Assignment:
Give again, word for word, every line in the entries below from the line with "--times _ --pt" up to and including the line with "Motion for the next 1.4", and no other line.

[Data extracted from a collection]

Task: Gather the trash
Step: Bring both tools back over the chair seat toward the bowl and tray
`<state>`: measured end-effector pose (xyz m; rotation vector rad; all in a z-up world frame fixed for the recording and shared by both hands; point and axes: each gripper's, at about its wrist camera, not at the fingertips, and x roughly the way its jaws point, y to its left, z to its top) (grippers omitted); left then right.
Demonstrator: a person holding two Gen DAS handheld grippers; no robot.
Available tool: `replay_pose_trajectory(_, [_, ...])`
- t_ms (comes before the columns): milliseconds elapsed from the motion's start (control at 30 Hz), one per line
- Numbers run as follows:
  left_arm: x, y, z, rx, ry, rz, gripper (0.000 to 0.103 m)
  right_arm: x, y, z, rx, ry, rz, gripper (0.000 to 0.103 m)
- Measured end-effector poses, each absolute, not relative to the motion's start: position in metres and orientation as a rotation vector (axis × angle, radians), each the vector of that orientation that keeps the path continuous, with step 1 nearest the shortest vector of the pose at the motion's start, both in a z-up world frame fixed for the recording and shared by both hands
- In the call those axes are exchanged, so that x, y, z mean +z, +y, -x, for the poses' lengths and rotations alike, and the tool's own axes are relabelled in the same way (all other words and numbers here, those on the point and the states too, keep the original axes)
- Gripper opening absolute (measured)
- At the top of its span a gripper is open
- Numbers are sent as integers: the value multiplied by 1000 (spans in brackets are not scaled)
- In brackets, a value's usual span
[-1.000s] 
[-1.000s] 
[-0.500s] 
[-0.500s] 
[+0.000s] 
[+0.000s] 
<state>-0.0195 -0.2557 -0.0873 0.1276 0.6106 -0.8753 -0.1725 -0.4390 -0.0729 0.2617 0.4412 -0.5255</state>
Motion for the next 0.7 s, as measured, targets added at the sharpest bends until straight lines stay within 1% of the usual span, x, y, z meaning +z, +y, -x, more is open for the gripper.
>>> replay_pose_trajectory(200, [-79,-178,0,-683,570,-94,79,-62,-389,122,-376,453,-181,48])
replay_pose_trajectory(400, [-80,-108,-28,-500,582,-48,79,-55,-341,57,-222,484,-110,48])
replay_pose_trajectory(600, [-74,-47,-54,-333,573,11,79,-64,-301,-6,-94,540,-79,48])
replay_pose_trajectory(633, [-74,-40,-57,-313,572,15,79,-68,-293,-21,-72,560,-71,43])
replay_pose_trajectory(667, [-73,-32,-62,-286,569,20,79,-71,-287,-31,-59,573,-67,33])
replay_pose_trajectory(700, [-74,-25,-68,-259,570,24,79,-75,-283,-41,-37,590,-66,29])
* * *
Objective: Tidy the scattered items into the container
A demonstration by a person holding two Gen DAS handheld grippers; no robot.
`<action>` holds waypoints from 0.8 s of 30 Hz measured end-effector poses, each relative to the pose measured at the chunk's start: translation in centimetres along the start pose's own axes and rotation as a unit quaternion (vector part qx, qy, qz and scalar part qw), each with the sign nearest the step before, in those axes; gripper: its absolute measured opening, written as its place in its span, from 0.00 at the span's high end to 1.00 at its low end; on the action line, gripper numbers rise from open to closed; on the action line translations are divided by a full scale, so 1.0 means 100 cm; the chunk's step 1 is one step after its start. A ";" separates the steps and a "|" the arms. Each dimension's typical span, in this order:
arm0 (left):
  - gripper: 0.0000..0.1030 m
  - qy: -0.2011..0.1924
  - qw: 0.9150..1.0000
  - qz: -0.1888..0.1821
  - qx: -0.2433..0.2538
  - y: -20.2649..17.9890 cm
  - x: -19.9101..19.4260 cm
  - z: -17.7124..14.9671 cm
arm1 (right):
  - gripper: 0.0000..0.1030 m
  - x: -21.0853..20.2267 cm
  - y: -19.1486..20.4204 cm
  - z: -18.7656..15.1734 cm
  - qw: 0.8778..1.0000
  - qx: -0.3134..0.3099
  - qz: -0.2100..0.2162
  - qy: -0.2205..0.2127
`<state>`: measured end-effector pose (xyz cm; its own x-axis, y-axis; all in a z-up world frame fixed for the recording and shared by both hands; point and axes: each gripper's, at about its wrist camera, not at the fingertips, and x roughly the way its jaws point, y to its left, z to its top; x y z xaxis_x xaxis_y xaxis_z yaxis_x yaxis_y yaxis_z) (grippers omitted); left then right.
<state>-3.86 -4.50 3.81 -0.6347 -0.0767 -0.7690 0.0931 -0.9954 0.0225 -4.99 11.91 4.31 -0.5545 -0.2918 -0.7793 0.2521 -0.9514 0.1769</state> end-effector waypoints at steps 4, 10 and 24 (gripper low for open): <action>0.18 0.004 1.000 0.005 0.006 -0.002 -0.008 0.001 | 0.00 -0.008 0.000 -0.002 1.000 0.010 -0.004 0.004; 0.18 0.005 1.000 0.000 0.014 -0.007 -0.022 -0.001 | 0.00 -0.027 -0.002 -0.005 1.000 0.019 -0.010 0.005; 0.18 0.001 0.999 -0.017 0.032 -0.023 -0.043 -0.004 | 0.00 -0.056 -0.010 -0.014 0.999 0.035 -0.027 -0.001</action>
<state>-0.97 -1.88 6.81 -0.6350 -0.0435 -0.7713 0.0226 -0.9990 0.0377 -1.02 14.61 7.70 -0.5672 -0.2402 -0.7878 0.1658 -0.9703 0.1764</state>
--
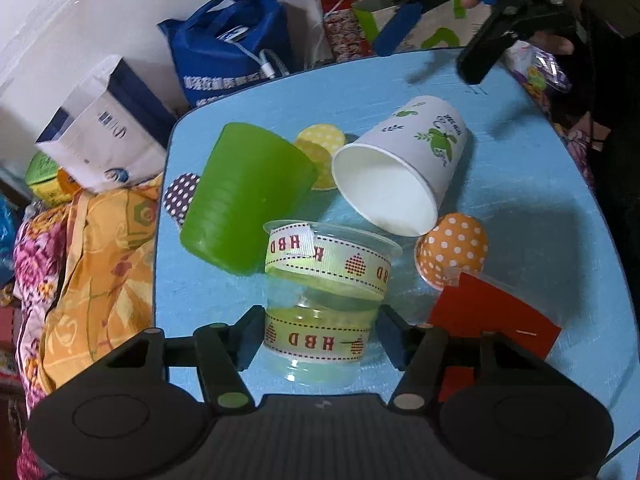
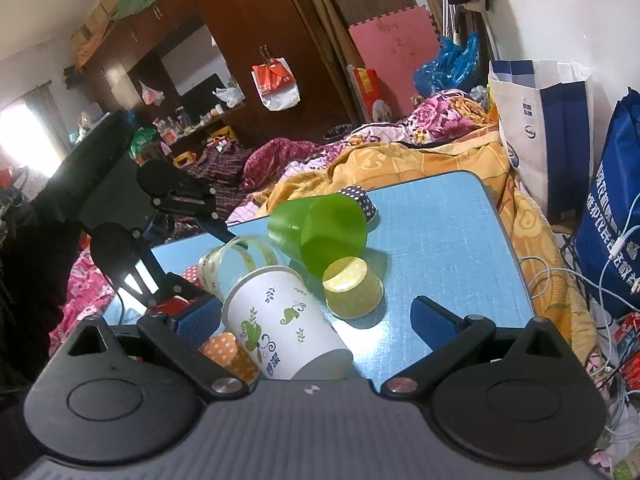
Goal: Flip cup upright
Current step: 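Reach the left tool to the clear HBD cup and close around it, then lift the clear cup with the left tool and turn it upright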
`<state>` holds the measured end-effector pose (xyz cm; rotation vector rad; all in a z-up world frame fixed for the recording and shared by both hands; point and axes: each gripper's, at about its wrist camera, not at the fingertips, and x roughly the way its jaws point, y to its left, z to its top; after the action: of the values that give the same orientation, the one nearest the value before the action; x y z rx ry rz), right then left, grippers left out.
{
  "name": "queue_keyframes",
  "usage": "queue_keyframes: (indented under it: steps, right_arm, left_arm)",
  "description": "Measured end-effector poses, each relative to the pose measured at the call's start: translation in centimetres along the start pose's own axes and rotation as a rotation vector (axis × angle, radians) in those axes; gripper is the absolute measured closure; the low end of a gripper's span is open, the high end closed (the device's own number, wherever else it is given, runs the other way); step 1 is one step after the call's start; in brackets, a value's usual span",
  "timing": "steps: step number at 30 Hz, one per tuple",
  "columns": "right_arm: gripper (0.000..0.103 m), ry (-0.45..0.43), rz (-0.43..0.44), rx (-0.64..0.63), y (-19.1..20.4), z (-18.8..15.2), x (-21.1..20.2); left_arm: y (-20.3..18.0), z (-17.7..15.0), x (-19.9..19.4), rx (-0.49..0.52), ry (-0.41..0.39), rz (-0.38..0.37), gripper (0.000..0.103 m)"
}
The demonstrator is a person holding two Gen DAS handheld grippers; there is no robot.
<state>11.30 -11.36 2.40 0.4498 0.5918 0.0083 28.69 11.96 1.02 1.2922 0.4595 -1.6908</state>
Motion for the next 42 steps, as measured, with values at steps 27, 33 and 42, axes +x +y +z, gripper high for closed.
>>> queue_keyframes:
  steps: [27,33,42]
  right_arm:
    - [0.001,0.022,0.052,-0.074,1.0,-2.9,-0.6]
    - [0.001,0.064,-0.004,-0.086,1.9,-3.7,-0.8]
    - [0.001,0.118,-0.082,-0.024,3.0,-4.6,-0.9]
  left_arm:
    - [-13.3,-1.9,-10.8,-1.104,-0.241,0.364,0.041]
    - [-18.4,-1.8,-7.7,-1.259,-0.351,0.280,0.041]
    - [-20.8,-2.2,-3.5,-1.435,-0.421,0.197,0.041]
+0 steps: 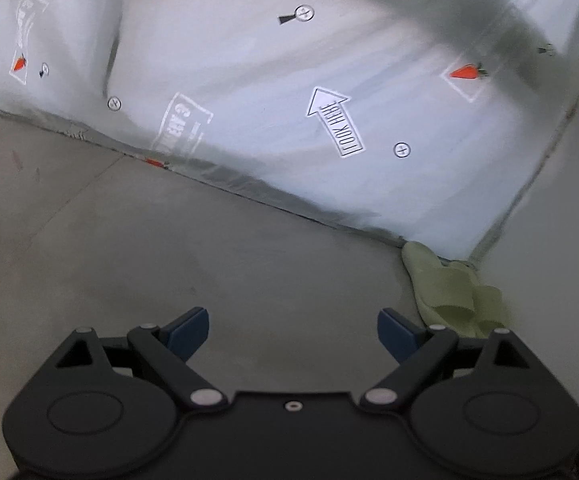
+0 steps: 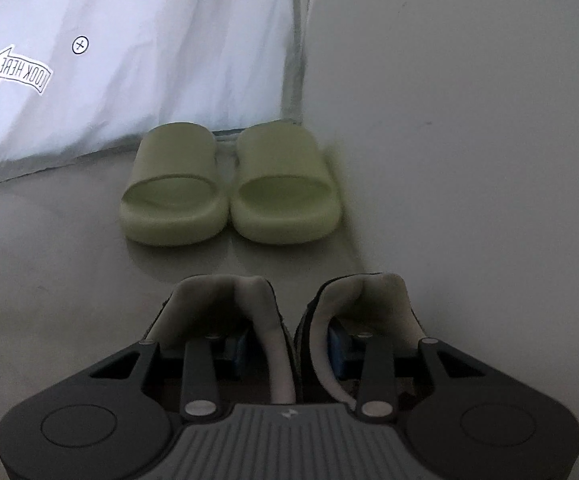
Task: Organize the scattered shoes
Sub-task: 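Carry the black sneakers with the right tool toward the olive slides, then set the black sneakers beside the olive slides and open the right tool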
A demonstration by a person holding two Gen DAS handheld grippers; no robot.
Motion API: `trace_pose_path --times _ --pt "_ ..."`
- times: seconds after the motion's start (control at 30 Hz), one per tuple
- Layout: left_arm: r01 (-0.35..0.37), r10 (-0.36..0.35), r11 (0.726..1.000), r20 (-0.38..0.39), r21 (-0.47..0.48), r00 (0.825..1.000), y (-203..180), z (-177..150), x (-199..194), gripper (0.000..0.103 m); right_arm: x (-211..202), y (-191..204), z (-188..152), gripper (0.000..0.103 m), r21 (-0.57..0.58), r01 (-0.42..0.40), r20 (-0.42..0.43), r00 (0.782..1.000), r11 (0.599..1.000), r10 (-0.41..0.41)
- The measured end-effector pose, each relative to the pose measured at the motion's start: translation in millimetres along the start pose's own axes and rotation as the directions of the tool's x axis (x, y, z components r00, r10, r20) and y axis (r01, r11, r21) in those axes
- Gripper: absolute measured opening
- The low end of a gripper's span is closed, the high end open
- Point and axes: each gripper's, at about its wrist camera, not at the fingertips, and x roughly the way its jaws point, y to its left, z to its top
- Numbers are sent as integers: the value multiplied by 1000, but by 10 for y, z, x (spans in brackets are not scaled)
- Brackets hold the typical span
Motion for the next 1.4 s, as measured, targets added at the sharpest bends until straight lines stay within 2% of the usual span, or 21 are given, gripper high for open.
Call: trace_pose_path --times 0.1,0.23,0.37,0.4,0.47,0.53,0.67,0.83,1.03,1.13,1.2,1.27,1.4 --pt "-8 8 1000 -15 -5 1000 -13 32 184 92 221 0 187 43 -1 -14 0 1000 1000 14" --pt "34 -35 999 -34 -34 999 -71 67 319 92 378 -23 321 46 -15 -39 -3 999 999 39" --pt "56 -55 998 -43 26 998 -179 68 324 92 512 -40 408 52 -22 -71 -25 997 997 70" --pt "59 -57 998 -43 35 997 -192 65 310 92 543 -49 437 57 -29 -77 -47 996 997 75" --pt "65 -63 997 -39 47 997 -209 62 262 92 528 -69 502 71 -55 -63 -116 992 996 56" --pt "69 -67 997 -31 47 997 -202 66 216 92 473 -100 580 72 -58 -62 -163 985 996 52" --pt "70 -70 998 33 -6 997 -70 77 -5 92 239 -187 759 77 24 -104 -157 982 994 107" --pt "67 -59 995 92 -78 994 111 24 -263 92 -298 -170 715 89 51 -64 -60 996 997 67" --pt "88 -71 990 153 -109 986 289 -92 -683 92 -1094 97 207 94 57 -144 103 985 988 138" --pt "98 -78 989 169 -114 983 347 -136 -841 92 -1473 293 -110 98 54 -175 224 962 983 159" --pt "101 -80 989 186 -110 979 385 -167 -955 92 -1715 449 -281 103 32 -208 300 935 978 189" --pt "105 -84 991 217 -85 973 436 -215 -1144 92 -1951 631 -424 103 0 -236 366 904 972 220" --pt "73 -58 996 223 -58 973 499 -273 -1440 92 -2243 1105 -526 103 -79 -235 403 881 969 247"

Solution to the problem:
Motion API: `trace_pose_path --times _ --pt "_ ..."`
- times: seconds after the motion's start (control at 30 Hz), one per tuple
- Layout: left_arm: r01 (-0.35..0.37), r10 (-0.36..0.35), r11 (0.726..1.000), r20 (-0.38..0.39), r21 (-0.47..0.48), r00 (0.825..1.000), y (-203..180), z (-177..150), x (-199..194), gripper (0.000..0.103 m); right_arm: x (-211..202), y (-191..204), z (-188..152), gripper (0.000..0.103 m), r21 (-0.57..0.58), r01 (-0.42..0.40), r20 (-0.42..0.43), r00 (0.782..1.000), r11 (0.599..1.000), r10 (-0.41..0.41)
- The measured end-effector pose, each relative to the pose measured at the motion's start: translation in millimetres along the start pose's own axes and rotation as the directions of the tool's x axis (x, y, z components r00, r10, r20) and y axis (r01, r11, r21) in those axes
- Gripper: absolute measured opening
- The low end of a gripper's span is closed, the high end open
- Point and axes: each gripper's, at about its wrist camera, not at the fingertips, and x roughly the way its jaws point, y to its left, z to its top
- Numbers are sent as integers: the value multiplied by 1000, but by 10 for y, z, x (spans in brackets are not scaled)
- Brackets hold the typical span
Motion for the next 1.4 s, as measured, targets added at the sharpest bends until straight lines stay within 2% of the usual span, or 21 are given, gripper high for open.

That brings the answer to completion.